> Problem statement
What follows is a set of records, each of which is to be written out exactly.

> Record excerpts
::::

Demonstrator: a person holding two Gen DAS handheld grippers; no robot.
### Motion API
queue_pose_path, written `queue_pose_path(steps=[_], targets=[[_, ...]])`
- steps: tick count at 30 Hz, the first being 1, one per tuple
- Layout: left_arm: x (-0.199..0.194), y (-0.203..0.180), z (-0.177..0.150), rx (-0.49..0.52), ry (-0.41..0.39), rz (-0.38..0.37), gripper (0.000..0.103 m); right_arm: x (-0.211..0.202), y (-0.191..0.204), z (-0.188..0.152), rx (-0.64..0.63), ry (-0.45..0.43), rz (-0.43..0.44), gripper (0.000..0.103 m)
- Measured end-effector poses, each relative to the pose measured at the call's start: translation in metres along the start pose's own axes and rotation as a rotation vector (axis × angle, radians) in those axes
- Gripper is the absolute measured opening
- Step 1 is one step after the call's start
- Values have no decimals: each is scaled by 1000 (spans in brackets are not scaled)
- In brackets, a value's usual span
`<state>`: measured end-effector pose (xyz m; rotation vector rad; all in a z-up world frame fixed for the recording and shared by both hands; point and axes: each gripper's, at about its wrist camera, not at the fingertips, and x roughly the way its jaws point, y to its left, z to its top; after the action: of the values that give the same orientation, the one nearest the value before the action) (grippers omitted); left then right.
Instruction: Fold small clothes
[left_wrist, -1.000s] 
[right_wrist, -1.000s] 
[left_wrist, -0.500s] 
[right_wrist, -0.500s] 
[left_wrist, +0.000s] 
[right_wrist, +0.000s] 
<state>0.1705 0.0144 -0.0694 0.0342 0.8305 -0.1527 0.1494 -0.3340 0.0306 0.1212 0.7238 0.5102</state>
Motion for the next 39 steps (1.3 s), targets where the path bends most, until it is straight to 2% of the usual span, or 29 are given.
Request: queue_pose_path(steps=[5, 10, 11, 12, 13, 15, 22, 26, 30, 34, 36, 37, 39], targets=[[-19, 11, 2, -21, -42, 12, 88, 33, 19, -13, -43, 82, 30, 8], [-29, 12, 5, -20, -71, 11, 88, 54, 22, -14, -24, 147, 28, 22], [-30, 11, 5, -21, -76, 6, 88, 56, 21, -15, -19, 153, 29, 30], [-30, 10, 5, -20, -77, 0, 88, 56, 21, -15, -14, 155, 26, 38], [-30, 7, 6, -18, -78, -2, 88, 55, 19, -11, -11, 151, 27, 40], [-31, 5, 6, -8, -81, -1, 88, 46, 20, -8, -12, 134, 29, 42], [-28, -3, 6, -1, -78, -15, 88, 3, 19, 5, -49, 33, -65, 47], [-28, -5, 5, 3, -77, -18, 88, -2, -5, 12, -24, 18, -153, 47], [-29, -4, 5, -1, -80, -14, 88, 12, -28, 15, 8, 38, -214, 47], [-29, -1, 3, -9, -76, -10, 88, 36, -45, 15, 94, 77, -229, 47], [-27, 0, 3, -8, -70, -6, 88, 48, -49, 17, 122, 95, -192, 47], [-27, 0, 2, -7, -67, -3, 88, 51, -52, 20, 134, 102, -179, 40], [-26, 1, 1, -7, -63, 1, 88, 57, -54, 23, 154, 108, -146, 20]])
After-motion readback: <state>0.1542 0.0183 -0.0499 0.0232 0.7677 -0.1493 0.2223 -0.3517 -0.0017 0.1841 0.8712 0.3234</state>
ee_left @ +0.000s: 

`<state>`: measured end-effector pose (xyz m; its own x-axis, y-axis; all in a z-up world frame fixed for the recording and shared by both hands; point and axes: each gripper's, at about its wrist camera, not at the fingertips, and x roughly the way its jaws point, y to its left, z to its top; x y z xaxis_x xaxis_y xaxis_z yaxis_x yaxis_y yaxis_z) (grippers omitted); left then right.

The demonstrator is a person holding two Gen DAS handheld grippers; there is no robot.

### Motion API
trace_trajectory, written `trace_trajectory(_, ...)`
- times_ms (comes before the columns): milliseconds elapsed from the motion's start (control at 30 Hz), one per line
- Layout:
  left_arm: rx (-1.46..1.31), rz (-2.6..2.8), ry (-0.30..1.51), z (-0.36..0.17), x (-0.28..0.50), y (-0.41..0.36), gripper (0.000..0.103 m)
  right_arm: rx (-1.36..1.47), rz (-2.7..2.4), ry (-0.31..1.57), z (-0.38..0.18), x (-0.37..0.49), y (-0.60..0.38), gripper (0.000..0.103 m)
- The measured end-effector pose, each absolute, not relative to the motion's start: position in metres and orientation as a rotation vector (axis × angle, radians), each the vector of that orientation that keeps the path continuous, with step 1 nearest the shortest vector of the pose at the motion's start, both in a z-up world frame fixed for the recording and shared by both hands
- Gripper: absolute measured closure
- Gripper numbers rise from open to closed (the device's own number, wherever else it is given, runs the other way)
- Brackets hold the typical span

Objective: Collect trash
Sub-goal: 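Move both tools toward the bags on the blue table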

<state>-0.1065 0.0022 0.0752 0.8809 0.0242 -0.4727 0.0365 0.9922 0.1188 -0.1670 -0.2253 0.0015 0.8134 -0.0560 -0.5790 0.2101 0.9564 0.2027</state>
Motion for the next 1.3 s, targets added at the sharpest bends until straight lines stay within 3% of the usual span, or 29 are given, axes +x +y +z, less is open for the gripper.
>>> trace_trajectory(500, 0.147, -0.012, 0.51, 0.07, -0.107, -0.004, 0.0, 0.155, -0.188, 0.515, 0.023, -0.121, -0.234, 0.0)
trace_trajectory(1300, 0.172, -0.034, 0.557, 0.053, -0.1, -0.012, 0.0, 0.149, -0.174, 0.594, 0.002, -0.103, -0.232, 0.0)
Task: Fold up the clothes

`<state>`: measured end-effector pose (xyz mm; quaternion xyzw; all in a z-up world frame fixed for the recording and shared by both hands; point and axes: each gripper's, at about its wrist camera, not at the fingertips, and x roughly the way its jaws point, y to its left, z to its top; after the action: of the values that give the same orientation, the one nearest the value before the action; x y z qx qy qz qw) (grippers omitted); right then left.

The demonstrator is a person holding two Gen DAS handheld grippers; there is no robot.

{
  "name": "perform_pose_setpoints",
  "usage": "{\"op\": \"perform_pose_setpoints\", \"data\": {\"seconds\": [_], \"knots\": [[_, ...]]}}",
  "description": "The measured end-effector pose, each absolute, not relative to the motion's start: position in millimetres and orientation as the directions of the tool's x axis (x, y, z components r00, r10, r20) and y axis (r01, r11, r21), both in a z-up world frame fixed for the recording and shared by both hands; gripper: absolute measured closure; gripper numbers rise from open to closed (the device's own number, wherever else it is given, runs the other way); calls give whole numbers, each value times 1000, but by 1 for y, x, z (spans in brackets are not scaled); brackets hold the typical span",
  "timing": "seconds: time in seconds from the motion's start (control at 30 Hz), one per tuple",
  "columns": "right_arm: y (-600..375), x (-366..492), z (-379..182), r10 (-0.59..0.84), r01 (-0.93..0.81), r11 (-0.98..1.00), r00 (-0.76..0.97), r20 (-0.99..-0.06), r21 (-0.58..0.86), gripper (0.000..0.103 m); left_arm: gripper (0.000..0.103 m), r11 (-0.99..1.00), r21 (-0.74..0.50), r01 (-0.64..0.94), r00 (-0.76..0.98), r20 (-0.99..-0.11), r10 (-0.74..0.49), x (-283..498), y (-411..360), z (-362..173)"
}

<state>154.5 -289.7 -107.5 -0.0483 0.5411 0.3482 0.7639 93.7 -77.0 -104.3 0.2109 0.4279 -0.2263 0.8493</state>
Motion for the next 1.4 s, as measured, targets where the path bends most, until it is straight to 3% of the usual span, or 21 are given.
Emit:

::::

> Solution for this exercise
Demonstrator: a person holding two Gen DAS handheld grippers; no robot.
### Motion API
queue_pose_path, written `queue_pose_path(steps=[_], targets=[[_, ...]])`
- steps: tick count at 30 Hz, the first being 1, one per tuple
- Layout: left_arm: x (-0.199..0.194), y (-0.203..0.180), z (-0.177..0.150), rx (-0.49..0.52), ry (-0.41..0.39), rz (-0.38..0.37), gripper (0.000..0.103 m); right_arm: x (-0.211..0.202), y (-0.191..0.204), z (-0.188..0.152), rx (-0.64..0.63), ry (-0.45..0.43), rz (-0.43..0.44), gripper (0.000..0.103 m)
- Measured end-effector poses, each relative to the pose measured at the call's start: translation in metres along the start pose's own axes and rotation as a rotation vector (axis × angle, radians) in those axes
- Gripper is the absolute measured opening
- Step 1 is one step after the call's start
- Values have no decimals: each is scaled by 1000 (spans in brackets are not scaled)
- In brackets, a value's usual span
`<state>`: measured end-effector pose (xyz m; rotation vector rad; all in a z-up world frame fixed for the recording and shared by both hands; point and axes: each gripper's, at about its wrist camera, not at the fingertips, and x roughly the way its jaws point, y to its left, z to its top; after the action: of the values that give the same orientation, the one nearest the value before the action) (grippers omitted); left then right.
Instruction: Fold small clothes
[left_wrist, -1.000s] 
[right_wrist, -1.000s] 
[left_wrist, -0.500s] 
[right_wrist, -0.500s] 
[left_wrist, +0.000s] 
[right_wrist, +0.000s] 
<state>0.1705 0.0144 -0.0694 0.0342 0.8305 -0.1527 0.1494 -0.3340 0.0306 0.1212 0.7238 0.5102</state>
Motion for the next 39 steps (1.3 s), targets where the path bends most, until it is straight to 2% of the usual span, or 29 are given.
Request: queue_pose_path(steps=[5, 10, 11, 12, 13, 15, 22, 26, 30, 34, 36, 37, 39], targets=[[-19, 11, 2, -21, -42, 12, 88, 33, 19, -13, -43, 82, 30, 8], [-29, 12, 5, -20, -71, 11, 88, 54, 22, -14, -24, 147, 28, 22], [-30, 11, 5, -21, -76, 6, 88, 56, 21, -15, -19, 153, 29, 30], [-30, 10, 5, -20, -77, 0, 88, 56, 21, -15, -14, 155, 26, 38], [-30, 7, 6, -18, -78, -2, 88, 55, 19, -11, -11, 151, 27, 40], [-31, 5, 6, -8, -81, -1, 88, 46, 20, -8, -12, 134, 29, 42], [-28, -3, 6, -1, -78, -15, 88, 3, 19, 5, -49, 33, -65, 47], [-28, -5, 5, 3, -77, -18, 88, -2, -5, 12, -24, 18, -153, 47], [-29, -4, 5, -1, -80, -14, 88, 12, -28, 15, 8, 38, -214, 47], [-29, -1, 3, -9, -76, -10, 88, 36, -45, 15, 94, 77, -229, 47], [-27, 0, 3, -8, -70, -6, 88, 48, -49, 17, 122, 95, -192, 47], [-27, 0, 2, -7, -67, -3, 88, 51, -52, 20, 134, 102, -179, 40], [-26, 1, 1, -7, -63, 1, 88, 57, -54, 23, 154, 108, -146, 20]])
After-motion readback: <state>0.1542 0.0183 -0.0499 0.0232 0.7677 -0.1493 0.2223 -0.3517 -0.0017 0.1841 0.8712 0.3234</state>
ee_left @ +0.000s: 

`<state>`: measured end-effector pose (xyz m; its own x-axis, y-axis; all in a z-up world frame fixed for the recording and shared by both hands; point and axes: each gripper's, at about its wrist camera, not at the fingertips, and x roughly the way its jaws point, y to its left, z to its top; x y z xaxis_x xaxis_y xaxis_z yaxis_x yaxis_y yaxis_z) (grippers omitted); left then right.

The demonstrator is a person holding two Gen DAS handheld grippers; there is no robot.

### Motion API
trace_trajectory, written `trace_trajectory(_, ...)`
- times_ms (comes before the columns): milliseconds elapsed from the motion's start (control at 30 Hz), one per line
- Layout:
  left_arm: rx (-1.46..1.31), rz (-2.6..2.8), ry (-0.30..1.51), z (-0.36..0.17), x (-0.28..0.50), y (-0.41..0.36), gripper (0.000..0.103 m)
  right_arm: rx (-1.36..1.47), rz (-2.7..2.4), ry (-0.31..1.57), z (-0.38..0.18), x (-0.37..0.49), y (-0.60..0.38), gripper (0.000..0.103 m)
- The measured end-effector pose, each absolute, not relative to the motion's start: position in metres and orientation as a rotation vector (axis × angle, radians), each the vector of that orientation that keeps the path continuous, with step 1 nearest the shortest vector of the pose at the motion's start, both in a z-up world frame fixed for the recording and shared by both hands
- Gripper: absolute measured closure
- Gripper numbers rise from open to closed (the device's own number, wherever else it is given, runs the other way)
- Brackets hold the typical span

Objective: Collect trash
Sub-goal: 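Move both tools toward the bags on the blue table
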
<state>-0.1065 0.0022 0.0752 0.8809 0.0242 -0.4727 0.0365 0.9922 0.1188 -0.1670 -0.2253 0.0015 0.8134 -0.0560 -0.5790 0.2101 0.9564 0.2027</state>
Motion for the next 1.3 s, targets added at the sharpest bends until straight lines stay within 3% of the usual span, or 29 are given, axes +x +y +z, less is open for the gripper.
>>> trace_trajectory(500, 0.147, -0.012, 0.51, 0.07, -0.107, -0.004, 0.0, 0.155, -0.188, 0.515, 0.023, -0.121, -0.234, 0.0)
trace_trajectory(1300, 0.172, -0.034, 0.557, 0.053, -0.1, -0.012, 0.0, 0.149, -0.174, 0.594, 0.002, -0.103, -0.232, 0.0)
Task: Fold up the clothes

`<state>`: measured end-effector pose (xyz mm; quaternion xyzw; all in a z-up world frame fixed for the recording and shared by both hands; point and axes: each gripper's, at about its wrist camera, not at the fingertips, and x roughly the way its jaws point, y to its left, z to its top; after the action: of the values that give the same orientation, the one nearest the value before the action; x y z qx qy qz qw) (grippers omitted); right then left.

The demonstrator is a person holding two Gen DAS handheld grippers; there is no robot.

{
  "name": "perform_pose_setpoints",
  "usage": "{\"op\": \"perform_pose_setpoints\", \"data\": {\"seconds\": [_], \"knots\": [[_, ...]]}}",
  "description": "The measured end-effector pose, each absolute, not relative to the motion's start: position in millimetres and orientation as the directions of the tool's x axis (x, y, z components r00, r10, r20) and y axis (r01, r11, r21), both in a z-up world frame fixed for the recording and shared by both hands; gripper: absolute measured closure; gripper numbers rise from open to closed (the device's own number, wherever else it is given, runs the other way); calls give whole numbers, each value times 1000, but by 1 for y, x, z (spans in brackets are not scaled); brackets hold the typical span",
  "timing": "seconds: time in seconds from the motion's start (control at 30 Hz), one per tuple",
  "columns": "right_arm: y (-600..375), x (-366..492), z (-379..182), r10 (-0.59..0.84), r01 (-0.93..0.81), r11 (-0.98..1.00), r00 (-0.76..0.97), r20 (-0.99..-0.06), r21 (-0.58..0.86), gripper (0.000..0.103 m); left_arm: gripper (0.000..0.103 m), r11 (-0.99..1.00), r21 (-0.74..0.50), r01 (-0.64..0.94), r00 (-0.76..0.98), r20 (-0.99..-0.11), r10 (-0.74..0.49), x (-283..498), y (-411..360), z (-362..173)"
}

<state>154.5 -289.7 -107.5 -0.0483 0.5411 0.3482 0.7639 93.7 -77.0 -104.3 0.2109 0.4279 -0.2263 0.8493</state>
Motion for the next 1.4 s, as measured, targets where the path bends most, until it is straight to 3% of the usual span, or 21 are given.
Emit:

This output has been written out in full.